And go for a good walk. That'll sort you out. Actually, that's one of the few things I've found that helps. That and ten pints of Stella, but as Robin Williams would have testified, it sort of brings on its own problems.
Once again Jay, thank you for expressing how I feel better then I could ever do it myself. This especially: I know people might think I'm a 'fragile fcuker' or that I can't take a joke at someone else's expense (I can take one at my own very easily) but you just never know how unhappy people are and what impact that one seemingly harmless comment might have.
I think that is one of the reasons I don't really drink - I don't ever want to find out that it makes me feel better because that would be too scary. I will only ever drink when I am completely happy. What helps me is making a little 'tent'. I don't know why but everything feels better then, sort of like 'if I can't see out nothing out there can see me'.
That's as moving and emotional a post as I've read on any version of the BBS. Well done, old friend. My respect for you has gone up even further and I wouldn't have thought that to be possible. Just get to your seat quicker next match!

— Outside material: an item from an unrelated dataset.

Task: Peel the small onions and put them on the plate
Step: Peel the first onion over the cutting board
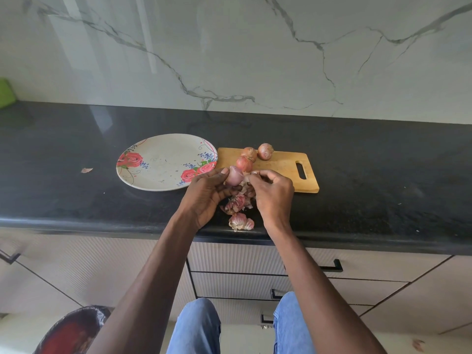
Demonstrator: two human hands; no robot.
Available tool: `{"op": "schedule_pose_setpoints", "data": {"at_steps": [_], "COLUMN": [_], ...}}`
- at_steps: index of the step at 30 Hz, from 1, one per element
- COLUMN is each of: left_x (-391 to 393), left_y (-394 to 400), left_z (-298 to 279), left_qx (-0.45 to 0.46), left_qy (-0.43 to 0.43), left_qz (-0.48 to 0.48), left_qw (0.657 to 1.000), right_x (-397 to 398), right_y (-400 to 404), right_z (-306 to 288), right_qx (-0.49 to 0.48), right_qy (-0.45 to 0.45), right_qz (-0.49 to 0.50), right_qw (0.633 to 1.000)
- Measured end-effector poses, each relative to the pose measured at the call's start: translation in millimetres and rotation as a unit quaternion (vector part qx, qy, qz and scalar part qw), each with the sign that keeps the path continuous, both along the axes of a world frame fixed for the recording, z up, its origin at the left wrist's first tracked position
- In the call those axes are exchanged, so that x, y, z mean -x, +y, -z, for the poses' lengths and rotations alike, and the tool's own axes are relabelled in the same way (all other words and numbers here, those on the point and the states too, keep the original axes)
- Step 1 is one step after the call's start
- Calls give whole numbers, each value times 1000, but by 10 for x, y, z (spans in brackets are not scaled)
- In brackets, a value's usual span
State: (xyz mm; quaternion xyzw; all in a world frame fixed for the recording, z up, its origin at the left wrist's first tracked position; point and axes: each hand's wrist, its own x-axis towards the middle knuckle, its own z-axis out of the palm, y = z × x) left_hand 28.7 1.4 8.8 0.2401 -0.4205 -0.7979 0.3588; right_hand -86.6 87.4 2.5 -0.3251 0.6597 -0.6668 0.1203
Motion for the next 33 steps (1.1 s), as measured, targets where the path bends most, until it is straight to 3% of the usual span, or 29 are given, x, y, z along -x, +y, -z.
{"op": "schedule_pose_setpoints", "data": {"at_steps": [12,18,21,24,27,30,33], "left_x": [-46,-15,-8,6,14,19,4], "left_y": [-48,-27,-12,-4,-2,27,35], "left_z": [11,0,-10,3,2,-9,12], "left_qx": [-51,-58,-45,-22,3,34,67], "left_qy": [46,45,40,21,11,-2,-6], "left_qz": [-4,-31,-37,-37,-35,-21,2], "left_qw": [998,997,998,999,999,999,998], "right_x": [27,-59,-38,-26,4,35,36], "right_y": [-16,-75,-115,-106,-70,-74,-67], "right_z": [13,99,147,120,90,72,81], "right_qx": [-18,-120,-185,-94,27,31,31], "right_qy": [47,251,294,288,223,170,190], "right_qz": [68,95,102,101,-9,-75,-74], "right_qw": [996,956,932,947,975,982,979]}}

The big trouble with drink is that although it can make you feel better that day (it doesn't for some people, it makes them worse) it almost always makes you feel worse the day after. The solution to that? Another drink. Many people with mental illness problems self medicate, whether that's with alcohol or cocaine or marijuana or heroin or whatever their drug of choice. It can work too, spectacularly, which makes it all the more dangerous. Mental health problems and addiction often go hand in hand.
Mind, reading this board should at least show you that there's always somebody worse off than yourself. 'But Robin Williams had fame and money' - tap room psychiatrists everywhere espouse.
Drinking and drugs pretty obviously aren't going to help anyone with mental health problems. I find exercising to be very good for mental health. It gives you a sense of achievement and a target (e.g., to run a certain distance, or whatever you choose to do) raises your self-esteem and releases natural chemicals in the body which genuinely make you feel a bit better. It can also become an addiction but a fairly positive one.
Those are the 2 things I rely on to deal with the "black dog". Very good post Jay. Depression is an illness & unless you have suffered you can't really begin to understand it. On the plus side most of the creative & funny people of all time have the same affliction. RW was one of those people & will be sadly missed.
****ing gutted. Special human being. Comedy legend. Incredible actor that just moved people with the depth of his emotional sincerity. Goodwill Hunting. What Dreams May Come. Good Morning Vietnam. His screen presence could hold you in the palm of his hand. His comic personality - sometimes driven by an irresistable narcotic energy, sometimes just by a surreal genius, could make you hurt with the laughter. I was always so convinced by Robin Williams that despite his demons, i always felt that what you saw is what he was. In good times and bad. Depression can be a terminal illness and we've been robbed of a very special human being. We should have a minutes silence or something.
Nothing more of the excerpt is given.